Wednesday, June 22, 2005

riding out east and other things

june 22nd

Current level of conviction in own genius: 6.5
Amount of creative activity in last 24 hours: 0 - too busy, like, WORKING
Hair day: slightly bedraggled, given extreme heat

Have been very busy with educational work and even a gig - some PAID and everything! Gasp. I premiered my kids' piece, waterworlds, at top venue LSO St Luke's on Monday, and my lovely rum lot from St Andrew's Primary in Salisbury did a fab job in making us the tightest and most enthusiastic act, even if they did look like 30 singing/playing smurfs with their all-over blue face paints (I opted for a Ziggy Stardust-esque glittery blue slash across the face which I sported on the tube home to absolutely no raised eyebrows whatsoever). Am hoping the success of this piece has impressed one or two people in the kids-contemporary-music-biz and might swing me a job or two.

Am already missing the cool kids from the country as I have done a couple of days work at my new primary, St. Saviour's, and had the joy of 60 5-7 year-olds today, including some real little terrors who really didn't want to learn 'How Do You Make A Hippopotammus Smile?' and more likely wanted to run down the streets stealing tyres or something. Still, it's quite fun to have 8 year-olds desperate for you to include them in their end of term concert, writing poems that rhyme 'school' with 'cool' (naturally) and 'fool' (ok) and 'tools', as in 'even if school is a tool' (erm), breakdancing haphazardly in front of you and, most hilariously, 4 boys singing 'Is This The Way To Amarillo' in 4 different keys whilst marching cheerily on the spot. Ho ho.

Juice had a gig in the eclectically-programmed Corsham Festival, which involved trying to keep Anna entertained and awake enough to drive us to deepest Wiltshire and back way into the night by talking about food and music and edible pants and things. Corsham is a preposterous chocolate box of a village, clearly straining to be cast as backdrop to a BBC1 World War 2 melodrama, and we sang a funky, candlelit gig to a respectable crowd. Barry Russell drove all the way down from Huddersfield to hear us premiere his cool stones-and-shakers piece, and is clearly a man to know and impress: he has work with a choreographer in the offing and is potentially keen to work with us on it for performances in London and New York. 'Spose that would be alright.....

Finally.... I can't go without waxing rhapsodic about my lovely weekend chez Ma in East Riding.

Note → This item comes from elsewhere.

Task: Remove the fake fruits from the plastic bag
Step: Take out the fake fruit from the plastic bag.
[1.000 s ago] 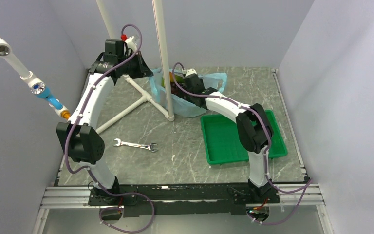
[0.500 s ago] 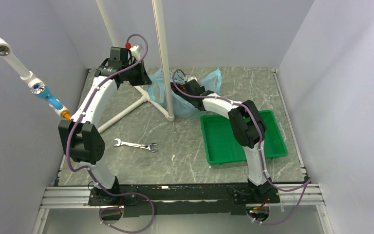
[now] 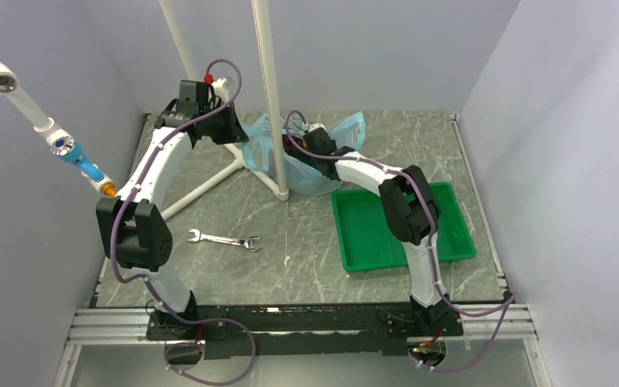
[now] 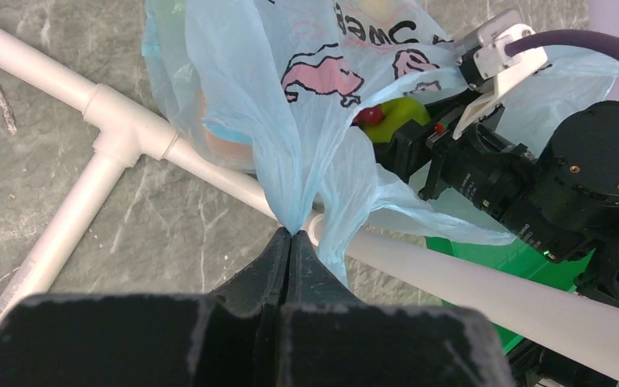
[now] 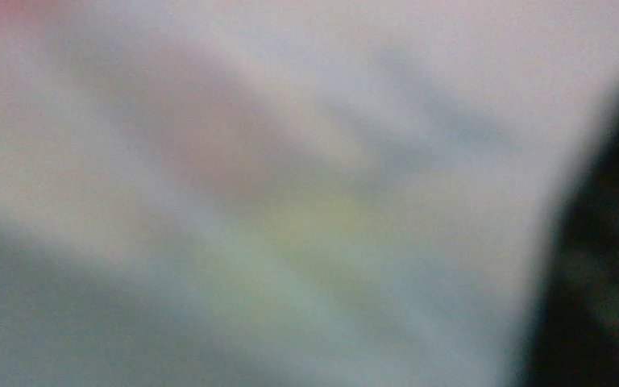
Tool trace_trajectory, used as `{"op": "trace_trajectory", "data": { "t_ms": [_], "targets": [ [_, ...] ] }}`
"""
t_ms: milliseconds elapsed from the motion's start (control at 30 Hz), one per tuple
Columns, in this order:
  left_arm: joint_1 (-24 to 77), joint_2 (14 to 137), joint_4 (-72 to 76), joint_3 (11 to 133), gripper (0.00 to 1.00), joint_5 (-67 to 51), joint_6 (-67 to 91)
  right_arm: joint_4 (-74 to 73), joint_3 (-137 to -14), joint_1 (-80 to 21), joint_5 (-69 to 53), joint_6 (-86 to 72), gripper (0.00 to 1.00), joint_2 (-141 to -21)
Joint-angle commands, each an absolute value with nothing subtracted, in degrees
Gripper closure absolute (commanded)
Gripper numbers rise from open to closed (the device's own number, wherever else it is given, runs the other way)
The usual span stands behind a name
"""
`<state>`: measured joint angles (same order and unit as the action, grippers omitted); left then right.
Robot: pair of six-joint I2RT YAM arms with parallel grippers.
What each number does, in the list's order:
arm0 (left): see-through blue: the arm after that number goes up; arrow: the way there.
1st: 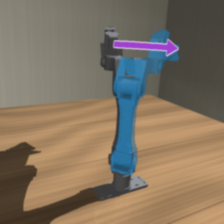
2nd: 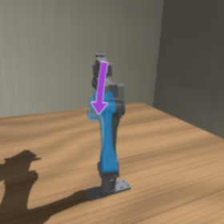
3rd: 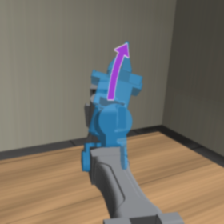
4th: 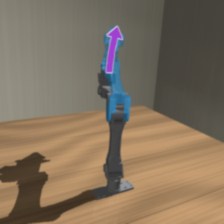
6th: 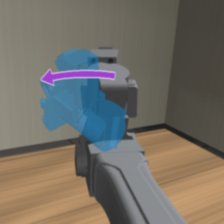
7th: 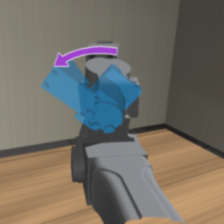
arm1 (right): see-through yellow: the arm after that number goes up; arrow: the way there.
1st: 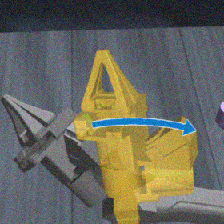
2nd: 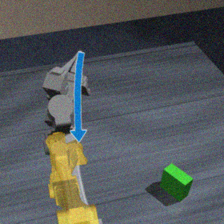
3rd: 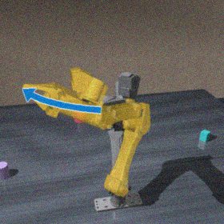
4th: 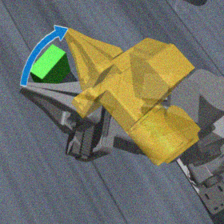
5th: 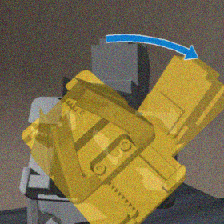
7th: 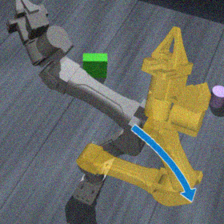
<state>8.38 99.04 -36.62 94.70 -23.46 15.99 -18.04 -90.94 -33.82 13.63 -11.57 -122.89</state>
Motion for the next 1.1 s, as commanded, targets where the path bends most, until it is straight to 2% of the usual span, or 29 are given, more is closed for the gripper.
{"op": "trace_trajectory", "data": {
  "t_ms": [0,267,700,833,933,1067],
  "targets": [
    [8.2,97.8,-34.2,94.6,1.0,-25.2,16.2,-16.8,-94.7,-33.7,11.2,-11.2,0.73,-117.1],
    [8.4,97.4,-33.2,93.7,1.0,-26.2,16.5,-13.6,-95.0,-33.7,4.2,-13.5,0.9,-108.4],
    [8.9,95.3,-32.0,92.7,1.0,-26.8,16.3,-0.7,-81.2,-29.9,-14.8,-24.6,0.98,-89.1],
    [9.0,95.0,-32.1,92.5,1.0,-25.8,15.9,-1.6,-74.0,-27.9,-7.7,-22.2,1.0,-80.0],
    [9.2,94.8,-32.3,92.6,1.0,-25.5,15.6,0.6,-63.3,-26.8,2.8,-19.4,1.0,-69.2],
    [9.8,94.7,-32.2,92.5,1.0,-25.4,15.7,2.7,-49.7,-23.2,10.7,-19.8,1.0,-54.8]
  ]
}}
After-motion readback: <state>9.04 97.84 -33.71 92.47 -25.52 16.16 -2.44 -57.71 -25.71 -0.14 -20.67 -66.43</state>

Andy and I drove up on Friday, enduring the eye-glazing boredom of the A1 before bursting into the sun-basked meadowy Wolds to the burbling accordion tunes on the Amelie soundtrack. Of course, this being me, the accursed Rainbringer of the North (nary a single visit to my mum's and thus the beach has been free of lashing downpours and shouty winds), the weather soon gave way to wintry bleakness. Boo.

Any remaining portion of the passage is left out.